Copy nothing but the line with "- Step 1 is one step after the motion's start" and the lines that follow it to the end of the entries below, and keep the pictures out.
═══ DATA FOR THIS TASK ═══
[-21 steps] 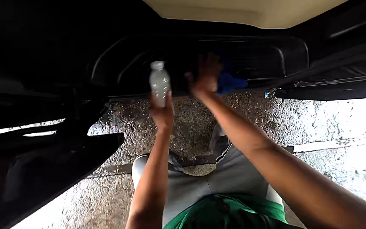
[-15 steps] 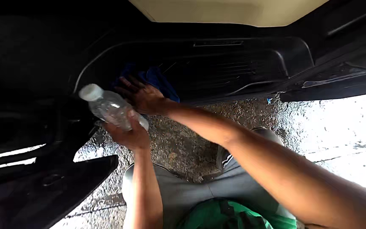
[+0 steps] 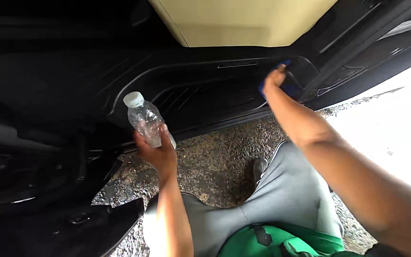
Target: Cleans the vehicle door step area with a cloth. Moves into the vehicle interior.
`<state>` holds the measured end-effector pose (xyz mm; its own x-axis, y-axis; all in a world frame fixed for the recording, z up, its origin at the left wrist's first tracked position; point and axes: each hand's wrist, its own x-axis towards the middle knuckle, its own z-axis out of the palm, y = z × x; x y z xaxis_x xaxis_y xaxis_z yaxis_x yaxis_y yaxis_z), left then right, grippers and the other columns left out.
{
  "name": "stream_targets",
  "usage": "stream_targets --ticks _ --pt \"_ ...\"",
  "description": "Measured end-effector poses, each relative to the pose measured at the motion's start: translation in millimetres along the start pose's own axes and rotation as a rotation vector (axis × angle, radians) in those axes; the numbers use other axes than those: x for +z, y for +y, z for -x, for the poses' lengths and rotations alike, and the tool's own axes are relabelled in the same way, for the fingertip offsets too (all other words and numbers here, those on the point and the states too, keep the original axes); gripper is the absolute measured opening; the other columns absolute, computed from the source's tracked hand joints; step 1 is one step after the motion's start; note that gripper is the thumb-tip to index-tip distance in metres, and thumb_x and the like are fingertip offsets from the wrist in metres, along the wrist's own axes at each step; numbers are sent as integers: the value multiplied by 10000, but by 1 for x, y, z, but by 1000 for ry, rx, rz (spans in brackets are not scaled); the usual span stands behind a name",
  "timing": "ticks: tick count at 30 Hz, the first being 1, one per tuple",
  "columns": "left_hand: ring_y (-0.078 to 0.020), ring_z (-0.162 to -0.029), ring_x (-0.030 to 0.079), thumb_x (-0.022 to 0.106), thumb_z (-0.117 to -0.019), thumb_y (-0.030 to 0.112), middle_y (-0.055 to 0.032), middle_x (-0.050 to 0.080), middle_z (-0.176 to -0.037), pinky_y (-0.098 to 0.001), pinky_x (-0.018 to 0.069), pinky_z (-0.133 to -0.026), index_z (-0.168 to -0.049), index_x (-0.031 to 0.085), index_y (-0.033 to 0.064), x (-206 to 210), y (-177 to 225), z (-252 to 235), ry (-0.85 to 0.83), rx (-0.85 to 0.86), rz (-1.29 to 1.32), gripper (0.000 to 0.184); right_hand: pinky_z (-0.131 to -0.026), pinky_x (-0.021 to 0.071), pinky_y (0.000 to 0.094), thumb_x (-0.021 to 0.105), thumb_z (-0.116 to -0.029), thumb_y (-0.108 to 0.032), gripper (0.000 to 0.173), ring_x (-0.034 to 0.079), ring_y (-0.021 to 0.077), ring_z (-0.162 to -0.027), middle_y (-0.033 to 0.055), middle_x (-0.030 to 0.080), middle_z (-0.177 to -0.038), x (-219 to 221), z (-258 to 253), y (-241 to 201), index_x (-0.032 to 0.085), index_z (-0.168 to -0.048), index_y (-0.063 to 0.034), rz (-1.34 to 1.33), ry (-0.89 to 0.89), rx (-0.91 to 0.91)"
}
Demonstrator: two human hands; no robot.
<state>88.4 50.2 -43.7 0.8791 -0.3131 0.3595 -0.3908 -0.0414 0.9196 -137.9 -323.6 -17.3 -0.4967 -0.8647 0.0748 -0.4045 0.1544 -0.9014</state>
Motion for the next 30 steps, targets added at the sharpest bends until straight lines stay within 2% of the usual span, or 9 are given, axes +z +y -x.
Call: stream_targets --ticks 3,5,8,14,17,20,24,27,30 --pt "-149 -1226 607 698 -969 308 -199 605 -1334 -297 485 -1068 -1445 434 -82 -5 -2 0 40 8 23 670 -1219 333 379 172 -1112 -472 707 305 311 -1523 245 213 -1659 67 147 -58 4 -1615 -4 -408 -115 47" --pt "-154 -1228 604 695 -975 299 -204 603 -1327 -295 488 -1067 -1430 441 -97 -4 -8 1 67 39 57 655 -1251 275 416 181 -1077 -572 799 171 310 -1571 217 38 -1704 93 254 -85 -93 -1625 -59 -589 -346 138" --pt "-206 -1270 582 681 -976 269 -266 569 -1367 -312 465 -1093 -1442 406 -139 -7 -13 3 37 26 51 677 -1249 246 507 168 -1065 -612 794 175 312 -1568 185 49 -1713 92 324 -122 -91 -1641 -131 -765 -663 359" --pt "-259 -1287 573 666 -978 241 -331 541 -1381 -309 435 -1112 -1443 395 -168 -21 -3 8 33 -22 -72 677 -1222 322 485 268 -1116 -316 613 86 558 -1522 380 -34 -1643 62 89 -50 165 -1611 30 -38 -32 -235" --pt "-265 -1303 563 664 -974 240 -332 540 -1389 -302 425 -1115 -1453 398 -156 -21 -2 8 16 -41 -108 676 -1277 191 444 283 -1101 -357 600 57 467 -1562 288 -13 -1687 41 -15 -24 247 -1628 -74 18 104 -320" --pt "-230 -1289 575 649 -996 218 -316 546 -1384 -290 441 -1109 -1441 407 -158 -9 -4 6 -7 -2 -54 631 -1264 120 606 367 -1091 -283 515 146 486 -1540 286 298 -1625 31 54 -18 470 -1490 27 117 -20 -781" --pt "-206 -1287 577 641 -1006 229 -294 537 -1402 -292 450 -1109 -1458 380 -151 11 -9 0 -17 -12 -10 646 -1223 175 656 286 -1051 -561 620 343 320 -1510 54 494 -1563 53 106 -22 530 -1504 -215 234 -298 -1303" --pt "-184 -1200 620 633 -1009 222 -266 570 -1345 -307 499 -1058 -1459 376 -140 11 -10 -1 -23 -42 4 632 -1178 296 569 236 -1076 -543 612 493 297 -1387 71 572 -1482 28 16 -8 577 -1454 -204 447 -237 -1304" --pt "-166 -1155 638 620 -1015 219 -250 569 -1336 -315 527 -1025 -1467 361 -133 7 -8 5 -37 -36 24 629 -1266 147 574 198 -1099 -478 633 295 310 -1536 111 390 -1631 -28 -110 43 400 -1577 -115 663 -67 -1028"
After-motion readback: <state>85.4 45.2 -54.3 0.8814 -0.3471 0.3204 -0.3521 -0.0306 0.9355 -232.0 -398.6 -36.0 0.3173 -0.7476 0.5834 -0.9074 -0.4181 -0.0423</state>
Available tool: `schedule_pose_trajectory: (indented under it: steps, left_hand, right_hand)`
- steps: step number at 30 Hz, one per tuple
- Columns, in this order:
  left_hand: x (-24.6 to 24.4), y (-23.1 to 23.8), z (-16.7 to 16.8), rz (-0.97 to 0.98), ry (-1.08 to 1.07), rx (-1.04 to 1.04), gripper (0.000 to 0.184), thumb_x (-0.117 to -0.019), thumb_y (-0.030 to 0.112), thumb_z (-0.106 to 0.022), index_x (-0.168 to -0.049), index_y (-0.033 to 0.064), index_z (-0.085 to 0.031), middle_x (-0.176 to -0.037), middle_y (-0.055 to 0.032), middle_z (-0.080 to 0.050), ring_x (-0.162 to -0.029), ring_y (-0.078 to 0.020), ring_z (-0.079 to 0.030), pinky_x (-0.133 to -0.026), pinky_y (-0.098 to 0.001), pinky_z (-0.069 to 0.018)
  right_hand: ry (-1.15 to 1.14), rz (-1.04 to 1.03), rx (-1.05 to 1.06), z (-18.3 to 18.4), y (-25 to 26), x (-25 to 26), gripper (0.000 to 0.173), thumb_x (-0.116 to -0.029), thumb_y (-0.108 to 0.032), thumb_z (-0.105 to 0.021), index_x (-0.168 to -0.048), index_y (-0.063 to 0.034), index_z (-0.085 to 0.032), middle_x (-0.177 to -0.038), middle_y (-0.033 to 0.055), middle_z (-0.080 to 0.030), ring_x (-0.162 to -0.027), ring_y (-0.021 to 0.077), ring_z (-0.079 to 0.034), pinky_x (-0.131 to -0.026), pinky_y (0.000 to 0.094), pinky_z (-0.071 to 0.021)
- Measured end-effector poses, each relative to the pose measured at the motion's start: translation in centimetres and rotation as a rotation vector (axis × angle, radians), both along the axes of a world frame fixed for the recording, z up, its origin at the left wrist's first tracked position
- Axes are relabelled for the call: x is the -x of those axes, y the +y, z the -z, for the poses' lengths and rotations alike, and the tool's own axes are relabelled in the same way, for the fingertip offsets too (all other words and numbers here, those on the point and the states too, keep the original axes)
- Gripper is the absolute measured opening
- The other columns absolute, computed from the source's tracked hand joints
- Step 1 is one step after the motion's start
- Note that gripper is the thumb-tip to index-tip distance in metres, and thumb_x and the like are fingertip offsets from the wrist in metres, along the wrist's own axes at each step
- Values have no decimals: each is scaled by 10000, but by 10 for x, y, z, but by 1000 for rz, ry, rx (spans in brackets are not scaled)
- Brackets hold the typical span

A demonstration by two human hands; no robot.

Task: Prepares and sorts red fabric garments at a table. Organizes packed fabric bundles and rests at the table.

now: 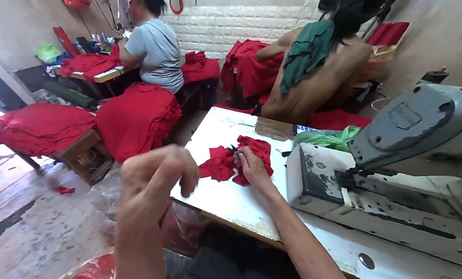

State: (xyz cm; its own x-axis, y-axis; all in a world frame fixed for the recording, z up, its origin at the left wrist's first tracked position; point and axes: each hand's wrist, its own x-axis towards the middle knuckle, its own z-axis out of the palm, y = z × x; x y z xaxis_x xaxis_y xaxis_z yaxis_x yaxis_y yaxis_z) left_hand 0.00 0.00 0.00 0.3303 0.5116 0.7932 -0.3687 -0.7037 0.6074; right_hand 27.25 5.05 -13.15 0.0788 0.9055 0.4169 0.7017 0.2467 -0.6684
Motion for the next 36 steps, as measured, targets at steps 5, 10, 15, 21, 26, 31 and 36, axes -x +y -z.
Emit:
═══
▸ **TASK OUTPUT**:
- Step 1 is one step after the motion's start
- Note that gripper is the thumb-tip to index-tip distance in metres, and thumb_x and the like are fingertip offsets from the wrist in metres, along the wrist's own axes at each step
- Values have no decimals: each is scaled by 10000, but by 10 for x, y, z, but by 1000 for rz, ry, rx (spans in brackets are not scaled)
- Brackets hold the typical span

A demonstration by two human hands; no robot.

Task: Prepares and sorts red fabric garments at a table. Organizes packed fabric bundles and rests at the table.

now: 

State: (xyz cm; its own x-axis, y-axis; all in a world frame fixed for the recording, z up, its origin at the left wrist's first tracked position; point and axes: each hand's wrist, its own x-axis towards the middle knuckle, its own z-axis out of the palm, y = z × x; x y z xaxis_x xaxis_y xaxis_z yaxis_x yaxis_y yaxis_z) left_hand 0.00 0.00 0.00 0.3303 0.5116 0.7932 -0.3687 -0.7037 0.6074; right_hand 27.25 5.05 -13.15 0.0788 0.9055 0.4169 0.7017 0.2467 -0.6684
Motion for the next 36 steps, as measured, targets at steps 5, 10, 15, 21, 26, 31 and 36, axes -x +y -z.
Emit:

The exercise concludes with this answer.